> SUPPLIED DATA
--- START ---

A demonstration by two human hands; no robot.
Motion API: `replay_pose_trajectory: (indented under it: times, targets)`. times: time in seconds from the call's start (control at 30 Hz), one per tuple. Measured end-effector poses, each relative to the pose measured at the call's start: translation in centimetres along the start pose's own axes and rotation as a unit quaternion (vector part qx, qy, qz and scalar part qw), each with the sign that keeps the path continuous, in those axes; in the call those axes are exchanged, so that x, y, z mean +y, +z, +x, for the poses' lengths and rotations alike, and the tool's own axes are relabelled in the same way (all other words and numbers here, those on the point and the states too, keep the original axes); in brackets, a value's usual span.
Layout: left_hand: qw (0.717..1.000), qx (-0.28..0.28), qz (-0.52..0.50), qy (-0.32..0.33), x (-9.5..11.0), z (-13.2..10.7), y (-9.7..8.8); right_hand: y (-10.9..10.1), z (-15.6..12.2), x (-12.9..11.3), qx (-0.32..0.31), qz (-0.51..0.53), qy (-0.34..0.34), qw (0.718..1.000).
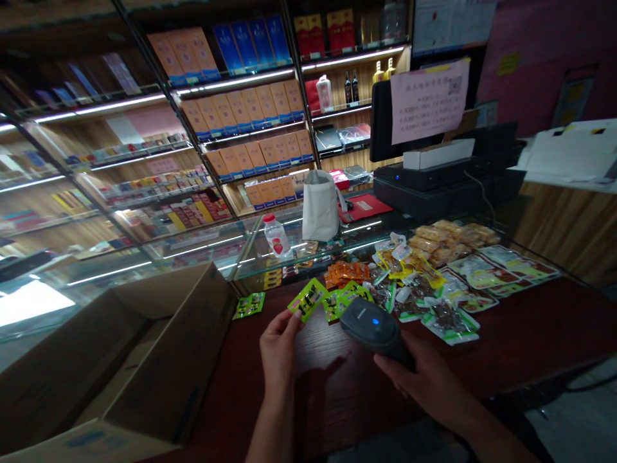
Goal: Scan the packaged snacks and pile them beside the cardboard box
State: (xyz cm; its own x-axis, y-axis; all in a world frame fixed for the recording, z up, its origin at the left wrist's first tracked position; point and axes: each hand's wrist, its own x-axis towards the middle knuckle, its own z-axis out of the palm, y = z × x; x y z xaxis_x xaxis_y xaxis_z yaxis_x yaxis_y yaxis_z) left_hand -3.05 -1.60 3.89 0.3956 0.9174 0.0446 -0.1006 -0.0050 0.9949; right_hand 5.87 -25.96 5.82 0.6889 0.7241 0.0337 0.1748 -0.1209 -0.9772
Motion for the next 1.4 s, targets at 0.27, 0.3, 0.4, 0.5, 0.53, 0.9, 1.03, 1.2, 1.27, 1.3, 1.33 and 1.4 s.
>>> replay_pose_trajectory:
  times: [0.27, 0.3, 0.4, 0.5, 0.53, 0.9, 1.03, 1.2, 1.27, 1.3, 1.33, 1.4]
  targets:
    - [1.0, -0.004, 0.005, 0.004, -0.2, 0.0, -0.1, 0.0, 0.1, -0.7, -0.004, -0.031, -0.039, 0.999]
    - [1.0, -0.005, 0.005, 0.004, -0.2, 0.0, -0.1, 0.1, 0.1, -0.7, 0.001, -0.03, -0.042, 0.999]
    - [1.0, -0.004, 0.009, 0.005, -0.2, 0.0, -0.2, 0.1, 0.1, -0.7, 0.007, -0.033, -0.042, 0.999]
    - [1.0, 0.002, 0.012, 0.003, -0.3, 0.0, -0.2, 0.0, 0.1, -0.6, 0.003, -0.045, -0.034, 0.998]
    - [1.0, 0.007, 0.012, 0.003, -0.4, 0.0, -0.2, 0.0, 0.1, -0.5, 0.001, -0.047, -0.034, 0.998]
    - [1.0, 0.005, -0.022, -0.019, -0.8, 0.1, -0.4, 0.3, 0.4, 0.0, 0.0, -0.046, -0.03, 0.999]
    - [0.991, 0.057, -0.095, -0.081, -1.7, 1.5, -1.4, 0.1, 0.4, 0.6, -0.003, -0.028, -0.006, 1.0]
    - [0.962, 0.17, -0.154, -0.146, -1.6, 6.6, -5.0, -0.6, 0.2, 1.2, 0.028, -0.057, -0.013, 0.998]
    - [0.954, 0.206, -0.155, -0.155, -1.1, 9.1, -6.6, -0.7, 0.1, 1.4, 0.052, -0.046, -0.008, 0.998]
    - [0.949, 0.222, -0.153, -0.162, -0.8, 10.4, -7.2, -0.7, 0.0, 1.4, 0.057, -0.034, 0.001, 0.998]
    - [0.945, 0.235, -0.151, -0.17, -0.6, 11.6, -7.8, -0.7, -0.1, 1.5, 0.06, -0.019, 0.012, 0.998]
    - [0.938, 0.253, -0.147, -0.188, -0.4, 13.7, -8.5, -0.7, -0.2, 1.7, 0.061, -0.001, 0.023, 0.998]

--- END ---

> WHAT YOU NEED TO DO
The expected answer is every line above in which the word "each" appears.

> ANSWER BOX
Motion API: `replay_pose_trajectory: (indented under it: times, targets)`. times: time in seconds from the call's start (control at 30 Hz), one per tuple. Measured end-effector poses, each relative to the pose measured at the call's start: translation in centimetres along the start pose's own axes and rotation as a unit quaternion (vector part qx, qy, qz and scalar part qw), each with the sign that keeps the path continuous, in those axes; in the call those axes are exchanged, so that x, y, z mean +y, +z, +x, for the poses' lengths and rotations alike, and the tool's own axes are relabelled in the same way (all other words and numbers here, those on the point and the states too, keep the original axes); in brackets, a value's usual span.
State: (xyz cm; its own x-axis, y-axis; all in a world frame fixed for the recording, z up, its origin at the left wrist's first tracked position; point and axes: each hand's wrist, its own x-axis towards the middle knuckle, its own z-axis out of the palm, y = z × x; x y z xaxis_x xaxis_y xaxis_z yaxis_x yaxis_y yaxis_z) left_hand -3.05 -1.60 3.89 0.3956 0.9174 0.0446 -0.1006 -0.0050 0.9949; right_hand 5.87 -25.96 5.82 0.6889 0.7241 0.0337 0.1748 -0.1209 -0.9772

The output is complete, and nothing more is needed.